Work request ::
Give back the whole listing exactly as shown.
--- START ---
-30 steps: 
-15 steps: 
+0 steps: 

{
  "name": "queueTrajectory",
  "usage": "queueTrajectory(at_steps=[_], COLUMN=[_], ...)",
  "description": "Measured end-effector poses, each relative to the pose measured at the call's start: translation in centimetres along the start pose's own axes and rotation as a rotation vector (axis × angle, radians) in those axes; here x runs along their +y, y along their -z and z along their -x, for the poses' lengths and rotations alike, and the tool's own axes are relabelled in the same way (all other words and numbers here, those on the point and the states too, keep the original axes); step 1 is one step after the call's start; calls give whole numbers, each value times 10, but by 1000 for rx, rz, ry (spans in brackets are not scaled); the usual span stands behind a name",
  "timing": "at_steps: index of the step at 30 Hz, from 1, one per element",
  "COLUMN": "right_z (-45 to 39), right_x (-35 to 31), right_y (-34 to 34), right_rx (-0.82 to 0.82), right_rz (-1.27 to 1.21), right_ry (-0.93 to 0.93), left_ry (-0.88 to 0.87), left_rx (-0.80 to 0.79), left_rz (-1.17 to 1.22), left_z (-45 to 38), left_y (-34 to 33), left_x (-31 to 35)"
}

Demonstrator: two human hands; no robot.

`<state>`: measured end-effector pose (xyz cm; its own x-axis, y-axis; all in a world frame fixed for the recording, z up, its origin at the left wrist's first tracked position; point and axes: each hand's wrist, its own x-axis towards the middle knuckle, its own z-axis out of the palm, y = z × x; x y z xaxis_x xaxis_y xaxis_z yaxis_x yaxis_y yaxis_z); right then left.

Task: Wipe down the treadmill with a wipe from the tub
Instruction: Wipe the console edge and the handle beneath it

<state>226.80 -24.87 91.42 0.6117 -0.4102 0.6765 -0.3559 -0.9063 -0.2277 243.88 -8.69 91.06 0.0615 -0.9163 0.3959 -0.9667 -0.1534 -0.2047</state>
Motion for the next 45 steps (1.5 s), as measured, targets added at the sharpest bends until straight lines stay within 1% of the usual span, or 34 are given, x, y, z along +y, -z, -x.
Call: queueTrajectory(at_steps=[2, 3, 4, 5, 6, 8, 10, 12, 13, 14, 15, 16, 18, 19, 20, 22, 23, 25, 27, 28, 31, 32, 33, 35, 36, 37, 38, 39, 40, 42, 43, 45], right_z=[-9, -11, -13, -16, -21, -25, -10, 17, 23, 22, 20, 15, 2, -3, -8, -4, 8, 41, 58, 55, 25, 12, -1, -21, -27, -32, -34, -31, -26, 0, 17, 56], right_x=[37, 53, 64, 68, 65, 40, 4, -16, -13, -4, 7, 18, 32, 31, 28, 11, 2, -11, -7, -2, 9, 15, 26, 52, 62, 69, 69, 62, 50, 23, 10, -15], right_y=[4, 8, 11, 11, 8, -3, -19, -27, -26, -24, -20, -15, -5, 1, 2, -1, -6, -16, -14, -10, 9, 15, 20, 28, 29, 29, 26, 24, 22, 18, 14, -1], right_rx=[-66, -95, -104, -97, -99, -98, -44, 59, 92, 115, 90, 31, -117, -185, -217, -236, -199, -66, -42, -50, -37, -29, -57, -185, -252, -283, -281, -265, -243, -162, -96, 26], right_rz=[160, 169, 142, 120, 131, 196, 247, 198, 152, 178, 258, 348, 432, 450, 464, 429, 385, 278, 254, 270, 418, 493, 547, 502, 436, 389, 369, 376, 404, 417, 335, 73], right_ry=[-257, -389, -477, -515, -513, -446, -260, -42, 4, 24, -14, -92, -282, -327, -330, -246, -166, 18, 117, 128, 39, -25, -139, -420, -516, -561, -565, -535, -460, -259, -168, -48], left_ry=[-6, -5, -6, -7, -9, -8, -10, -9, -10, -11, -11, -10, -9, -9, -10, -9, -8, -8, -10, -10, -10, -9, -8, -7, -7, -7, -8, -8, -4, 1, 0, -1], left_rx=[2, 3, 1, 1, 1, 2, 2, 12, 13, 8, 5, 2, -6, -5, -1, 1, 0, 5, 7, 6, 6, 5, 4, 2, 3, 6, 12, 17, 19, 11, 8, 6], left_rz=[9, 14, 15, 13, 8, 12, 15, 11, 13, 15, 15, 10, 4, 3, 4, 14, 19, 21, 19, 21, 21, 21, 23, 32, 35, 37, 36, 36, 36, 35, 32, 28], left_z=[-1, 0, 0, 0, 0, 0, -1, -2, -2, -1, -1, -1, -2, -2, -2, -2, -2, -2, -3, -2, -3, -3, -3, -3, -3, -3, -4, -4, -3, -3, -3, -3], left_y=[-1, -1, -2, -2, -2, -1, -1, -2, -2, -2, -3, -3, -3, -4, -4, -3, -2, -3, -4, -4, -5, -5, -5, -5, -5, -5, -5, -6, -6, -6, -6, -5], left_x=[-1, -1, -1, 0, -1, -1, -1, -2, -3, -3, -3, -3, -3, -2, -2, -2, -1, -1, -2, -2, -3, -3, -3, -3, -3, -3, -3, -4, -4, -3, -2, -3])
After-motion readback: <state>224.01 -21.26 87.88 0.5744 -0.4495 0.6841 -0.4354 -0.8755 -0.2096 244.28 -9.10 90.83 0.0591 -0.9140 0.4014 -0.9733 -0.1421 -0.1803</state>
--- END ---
Exercise answer ::
-30 steps: 
-15 steps: 
+0 steps: 

{
  "name": "queueTrajectory",
  "usage": "queueTrajectory(at_steps=[_], COLUMN=[_], ...)",
  "description": "Measured end-effector poses, each relative to the pose measured at the call's start: translation in centimetres along the start pose's own axes and rotation as a rotation vector (axis × angle, radians) in those axes; here x runs along their +y, y along their -z and z along their -x, for the poses' lengths and rotations alike, and the tool's own axes are relabelled in the same way (all other words and numbers here, those on the point and the states too, keep the original axes); step 1 is one step after the call's start; calls give whole numbers, each value times 10, but by 1000 for rx, rz, ry (spans in brackets are not scaled); the usual span stands behind a name",
  "timing": "at_steps: index of the step at 30 Hz, from 1, one per element",
  "COLUMN": "right_z (-45 to 39), right_x (-35 to 31), right_y (-34 to 34), right_rx (-0.82 to 0.82), right_rz (-1.27 to 1.21), right_ry (-0.93 to 0.93), left_ry (-0.88 to 0.87), left_rx (-0.80 to 0.79), left_rz (-1.17 to 1.22), left_z (-45 to 38), left_y (-34 to 33), left_x (-31 to 35)"
}

Demonstrator: two human hands; no robot.

`<state>`: measured end-effector pose (xyz cm; its own x-axis, y-axis; all in a world frame fixed for the recording, z up, its origin at the left wrist's first tracked position; point and axes: each hand's wrist, its own x-axis towards the middle knuckle, its own z-axis out of the palm, y = z × x; x y z xaxis_x xaxis_y xaxis_z yaxis_x yaxis_y yaxis_z); right then left.

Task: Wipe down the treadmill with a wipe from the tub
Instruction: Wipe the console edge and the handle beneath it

<state>226.80 -24.87 91.42 0.6117 -0.4102 0.6765 -0.3559 -0.9063 -0.2277 243.88 -8.69 91.06 0.0615 -0.9163 0.3959 -0.9667 -0.1534 -0.2047</state>
Motion for the next 45 steps (1.5 s), as measured, targets added at the sharpest bends until straight lines stay within 1% of the usual span, or 34 are given, x, y, z along +y, -z, -x.
Call: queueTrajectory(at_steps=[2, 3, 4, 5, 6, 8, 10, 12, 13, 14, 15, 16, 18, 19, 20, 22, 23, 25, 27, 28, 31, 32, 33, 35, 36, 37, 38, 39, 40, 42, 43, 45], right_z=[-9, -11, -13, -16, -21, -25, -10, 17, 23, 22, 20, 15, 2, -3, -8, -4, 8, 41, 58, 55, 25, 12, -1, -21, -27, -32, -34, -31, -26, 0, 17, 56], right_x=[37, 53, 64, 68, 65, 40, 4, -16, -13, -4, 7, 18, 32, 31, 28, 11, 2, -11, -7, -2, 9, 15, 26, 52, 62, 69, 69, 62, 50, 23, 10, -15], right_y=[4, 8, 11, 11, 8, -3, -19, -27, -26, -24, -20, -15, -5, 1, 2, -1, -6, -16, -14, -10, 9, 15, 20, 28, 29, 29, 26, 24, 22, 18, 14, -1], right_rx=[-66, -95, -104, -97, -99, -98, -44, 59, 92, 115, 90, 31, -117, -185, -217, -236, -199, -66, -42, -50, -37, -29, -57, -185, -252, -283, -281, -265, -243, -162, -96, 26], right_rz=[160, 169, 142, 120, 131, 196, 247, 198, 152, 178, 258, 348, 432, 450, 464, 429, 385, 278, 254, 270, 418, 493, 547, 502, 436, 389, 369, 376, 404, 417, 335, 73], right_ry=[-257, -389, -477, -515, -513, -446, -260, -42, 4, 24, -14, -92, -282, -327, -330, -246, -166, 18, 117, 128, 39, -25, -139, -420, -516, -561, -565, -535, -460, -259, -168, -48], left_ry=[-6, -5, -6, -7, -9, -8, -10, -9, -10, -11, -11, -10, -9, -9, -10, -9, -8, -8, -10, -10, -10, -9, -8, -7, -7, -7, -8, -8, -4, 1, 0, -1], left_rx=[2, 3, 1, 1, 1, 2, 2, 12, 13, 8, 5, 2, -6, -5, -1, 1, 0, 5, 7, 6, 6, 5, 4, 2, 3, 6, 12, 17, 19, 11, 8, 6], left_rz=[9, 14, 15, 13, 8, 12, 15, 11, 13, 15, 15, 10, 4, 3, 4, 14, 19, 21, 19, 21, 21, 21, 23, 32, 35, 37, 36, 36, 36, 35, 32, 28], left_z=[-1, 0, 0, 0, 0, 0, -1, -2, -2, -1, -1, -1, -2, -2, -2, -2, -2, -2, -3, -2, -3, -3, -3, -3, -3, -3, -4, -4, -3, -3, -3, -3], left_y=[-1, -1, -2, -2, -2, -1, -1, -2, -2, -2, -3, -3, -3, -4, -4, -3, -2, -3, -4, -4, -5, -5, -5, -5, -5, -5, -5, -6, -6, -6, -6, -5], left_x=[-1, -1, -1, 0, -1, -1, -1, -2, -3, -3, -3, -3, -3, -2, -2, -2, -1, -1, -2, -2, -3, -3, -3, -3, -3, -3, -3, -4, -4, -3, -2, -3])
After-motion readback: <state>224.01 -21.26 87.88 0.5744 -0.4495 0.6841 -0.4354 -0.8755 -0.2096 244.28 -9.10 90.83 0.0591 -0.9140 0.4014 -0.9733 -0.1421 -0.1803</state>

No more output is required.